Plüm, Rüdiger, VF-Group wrote:
> As I said further down below I see also good and valid use cases for the
> combination
> SSLVerifyClient optional
> and
> %{SSL_CLIENT_VERIFY}
> And this combination should be safe even if this comes at the price that
> some configuration are not possible without SNI. But yes, we may disagree
> on this :-).
If that's the only remaining issue which needs to be sorted out, then
I feel quite confident that we'll be able to agree on a solution
within very reasonable time :-)
> I would only love to see that the parts in your patch were you
> used r->connection->aborted are adjusted accordingly.
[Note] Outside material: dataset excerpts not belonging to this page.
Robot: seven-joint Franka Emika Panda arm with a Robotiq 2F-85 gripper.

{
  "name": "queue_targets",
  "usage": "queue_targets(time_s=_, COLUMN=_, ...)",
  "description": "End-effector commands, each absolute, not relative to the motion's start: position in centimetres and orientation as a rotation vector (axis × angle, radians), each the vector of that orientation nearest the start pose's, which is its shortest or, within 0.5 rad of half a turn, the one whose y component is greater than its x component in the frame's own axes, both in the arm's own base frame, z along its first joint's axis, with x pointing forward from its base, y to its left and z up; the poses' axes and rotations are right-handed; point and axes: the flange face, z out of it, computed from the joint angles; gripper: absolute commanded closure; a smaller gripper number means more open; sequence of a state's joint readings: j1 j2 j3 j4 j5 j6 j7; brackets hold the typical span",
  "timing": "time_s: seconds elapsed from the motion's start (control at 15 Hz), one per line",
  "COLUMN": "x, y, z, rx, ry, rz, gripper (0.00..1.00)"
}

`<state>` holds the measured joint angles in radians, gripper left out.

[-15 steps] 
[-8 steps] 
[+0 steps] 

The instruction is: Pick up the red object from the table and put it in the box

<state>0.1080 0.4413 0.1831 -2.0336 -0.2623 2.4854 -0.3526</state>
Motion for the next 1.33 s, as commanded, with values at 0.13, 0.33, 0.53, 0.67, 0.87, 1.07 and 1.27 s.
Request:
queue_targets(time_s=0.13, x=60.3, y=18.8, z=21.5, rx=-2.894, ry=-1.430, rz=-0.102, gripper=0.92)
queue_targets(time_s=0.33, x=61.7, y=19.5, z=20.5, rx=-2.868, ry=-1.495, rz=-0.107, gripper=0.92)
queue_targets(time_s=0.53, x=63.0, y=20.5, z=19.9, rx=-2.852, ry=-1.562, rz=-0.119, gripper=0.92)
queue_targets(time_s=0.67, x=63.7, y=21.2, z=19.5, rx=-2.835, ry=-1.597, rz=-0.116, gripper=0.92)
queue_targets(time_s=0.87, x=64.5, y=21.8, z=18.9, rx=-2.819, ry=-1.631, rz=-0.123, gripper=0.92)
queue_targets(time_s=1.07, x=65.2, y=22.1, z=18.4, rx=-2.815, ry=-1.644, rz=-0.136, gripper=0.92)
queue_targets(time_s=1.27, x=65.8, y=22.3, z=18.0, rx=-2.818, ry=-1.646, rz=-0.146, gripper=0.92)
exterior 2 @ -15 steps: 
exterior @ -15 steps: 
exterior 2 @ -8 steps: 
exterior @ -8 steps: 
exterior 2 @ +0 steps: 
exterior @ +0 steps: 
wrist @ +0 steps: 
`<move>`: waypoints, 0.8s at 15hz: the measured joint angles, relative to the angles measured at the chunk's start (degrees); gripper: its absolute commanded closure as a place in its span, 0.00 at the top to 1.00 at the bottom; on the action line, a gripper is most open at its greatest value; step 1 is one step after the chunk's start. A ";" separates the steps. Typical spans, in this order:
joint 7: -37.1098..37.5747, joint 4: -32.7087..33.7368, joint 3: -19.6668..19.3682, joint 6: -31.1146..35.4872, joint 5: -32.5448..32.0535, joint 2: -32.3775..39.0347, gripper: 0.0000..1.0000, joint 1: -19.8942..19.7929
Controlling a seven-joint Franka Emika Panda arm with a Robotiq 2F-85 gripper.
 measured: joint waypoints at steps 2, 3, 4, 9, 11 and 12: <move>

Using modssl_set_verify to restore the setting to "verify_old" seems
fine, AFAICT (the client is free to retry the request over the same
connection, but we'll send him a 403 again, anyway... that even saves
us additional handshakes, in case of stubborn clients repeating
their requests).
Here's another idea for trying to cut that Gordian knot:
if ((r->server != handshakeserver)
&& renegotiate
&& ((verify & SSL_VERIFY_PEER) ||
(verify & SSL_VERIFY_FAIL_IF_NO_PEER_CERT))) {
SSLSrvConfigRec *hssc = mySrvConfig(handshakeserver);
#define MODSSL_CFG_CA_NE(f, sc1, sc2) \
(sc1->server->auth.f && \
(!sc2->server->auth.f || \
sc2->server->auth.f && \
strNE(sc1->server->auth.f, sc2->server->auth.f)))
if ((MODSSL_CFG_CA_NE(ca_cert_file, sc, hssc) ||
MODSSL_CFG_CA_NE(ca_cert_path, sc, hssc)) &&
(verify & SSL_VERIFY_FAIL_IF_NO_PEER_CERT)) {
ap_log_rerror(APLOG_MARK, APLOG_INFO, 0, r,
"Non-default virtual host with SSLVerify set to "
"'require' and VirtualHost-specific CA certificate "
"list is only available to clients with TLS server "
"name indication (SNI) support");
modssl_set_verify(ssl, verify_old, NULL);
return HTTP_FORBIDDEN;
} else
/* let it pass, possibly with an "incorrect" peer cert,
* so make sure the SSL_CLIENT_VERIFY environment variable
* will indicate partial success only, later on.
*/
sslconn->verify_info = "GENEROUS";
}
I.e., if someone configures a non-default vhost with "SSLVerifyClient optional",
and checks for %{SSL_CLIENT_VERIFY} in an SSLRequire expression (hopefully
with 'eq "SUCCESS"'), then non-SNI clients will still be banned.